_What to do_.
Word for word, copy the entire listing below, but do not carry over any pictures.

_Exercise data_.

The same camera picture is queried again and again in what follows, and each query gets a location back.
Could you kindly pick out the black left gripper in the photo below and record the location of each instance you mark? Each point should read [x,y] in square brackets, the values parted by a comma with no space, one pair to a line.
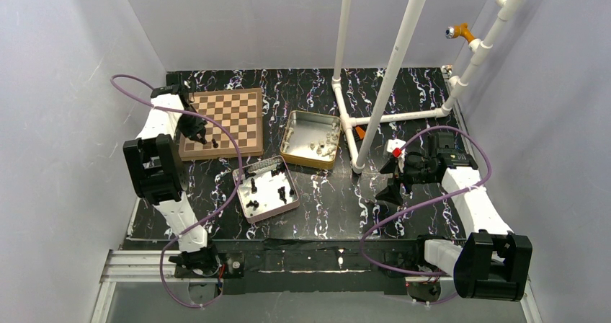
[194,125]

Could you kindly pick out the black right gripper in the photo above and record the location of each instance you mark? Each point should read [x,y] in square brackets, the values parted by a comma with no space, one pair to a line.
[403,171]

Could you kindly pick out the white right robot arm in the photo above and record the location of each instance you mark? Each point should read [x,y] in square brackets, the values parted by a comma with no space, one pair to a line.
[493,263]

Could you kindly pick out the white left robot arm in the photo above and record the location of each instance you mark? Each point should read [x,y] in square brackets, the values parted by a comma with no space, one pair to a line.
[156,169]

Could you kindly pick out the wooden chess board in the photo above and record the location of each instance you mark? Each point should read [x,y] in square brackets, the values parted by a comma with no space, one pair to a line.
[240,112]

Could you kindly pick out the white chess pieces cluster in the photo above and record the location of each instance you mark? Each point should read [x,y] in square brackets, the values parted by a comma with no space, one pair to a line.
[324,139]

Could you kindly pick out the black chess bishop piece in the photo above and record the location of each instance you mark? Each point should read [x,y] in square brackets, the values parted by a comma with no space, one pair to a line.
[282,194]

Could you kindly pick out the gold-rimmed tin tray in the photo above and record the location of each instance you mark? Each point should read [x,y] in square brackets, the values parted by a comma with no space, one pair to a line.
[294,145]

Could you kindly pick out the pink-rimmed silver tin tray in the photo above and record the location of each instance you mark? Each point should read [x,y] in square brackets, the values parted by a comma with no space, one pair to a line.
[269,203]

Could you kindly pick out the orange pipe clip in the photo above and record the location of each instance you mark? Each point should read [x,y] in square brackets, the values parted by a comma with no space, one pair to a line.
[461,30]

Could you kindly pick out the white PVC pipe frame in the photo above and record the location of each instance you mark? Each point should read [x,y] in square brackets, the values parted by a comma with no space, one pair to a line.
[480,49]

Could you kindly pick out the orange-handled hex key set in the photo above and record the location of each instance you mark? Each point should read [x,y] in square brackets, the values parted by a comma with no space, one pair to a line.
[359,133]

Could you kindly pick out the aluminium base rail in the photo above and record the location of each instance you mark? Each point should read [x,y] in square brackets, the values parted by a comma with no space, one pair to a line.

_Expected answer_.
The same camera picture is queried again and again in what follows, and each query gets a location back.
Could you kindly pick out the black left gripper in the photo below and record the location of each instance you mark? Each point should read [x,y] in square brackets, the values parted by a comma with no space, one pair to a line.
[194,125]

Could you kindly pick out the black right gripper in the photo above and record the location of each instance you mark? Each point should read [x,y] in square brackets, the values parted by a comma with no space, one pair to a line.
[403,171]

Could you kindly pick out the white right robot arm in the photo above and record the location of each instance you mark? Each point should read [x,y] in square brackets, the values parted by a comma with no space, one pair to a line.
[493,263]

Could you kindly pick out the white left robot arm in the photo above and record the location of each instance you mark? Each point should read [x,y] in square brackets, the values parted by a comma with no space, one pair to a line.
[156,169]

Could you kindly pick out the wooden chess board in the photo above and record the location of each instance you mark? Each point should read [x,y] in square brackets, the values parted by a comma with no space, one pair to a line.
[240,112]

Could you kindly pick out the white chess pieces cluster in the photo above and record the location of each instance you mark? Each point should read [x,y] in square brackets, the values parted by a comma with no space, one pair to a line.
[324,139]

Could you kindly pick out the black chess bishop piece in the photo above and record the location of each instance you mark? Each point should read [x,y] in square brackets, the values parted by a comma with no space, one pair to a line.
[282,194]

Could you kindly pick out the gold-rimmed tin tray in the photo above and record the location of each instance you mark? Each point should read [x,y] in square brackets, the values parted by a comma with no space, one pair to a line.
[294,145]

Could you kindly pick out the pink-rimmed silver tin tray in the photo above and record the location of each instance you mark? Each point should read [x,y] in square brackets, the values parted by a comma with no space, one pair to a line.
[269,203]

Could you kindly pick out the orange pipe clip in the photo above and record the location of each instance you mark? Each point should read [x,y] in square brackets, the values parted by a comma with no space, one pair to a line.
[461,30]

Could you kindly pick out the white PVC pipe frame in the photo above and record the location of each instance you mark? Each point should read [x,y] in square brackets, the values parted by a comma with no space, one pair to a line.
[480,49]

Could you kindly pick out the orange-handled hex key set in the photo above and record the location of each instance you mark? Each point should read [x,y] in square brackets, the values parted by a comma with no space, one pair to a line.
[359,133]

Could you kindly pick out the aluminium base rail in the photo above and record the location of each instance you mark? Each point should read [x,y] in square brackets, the values parted by a comma with no space, one pair to a line.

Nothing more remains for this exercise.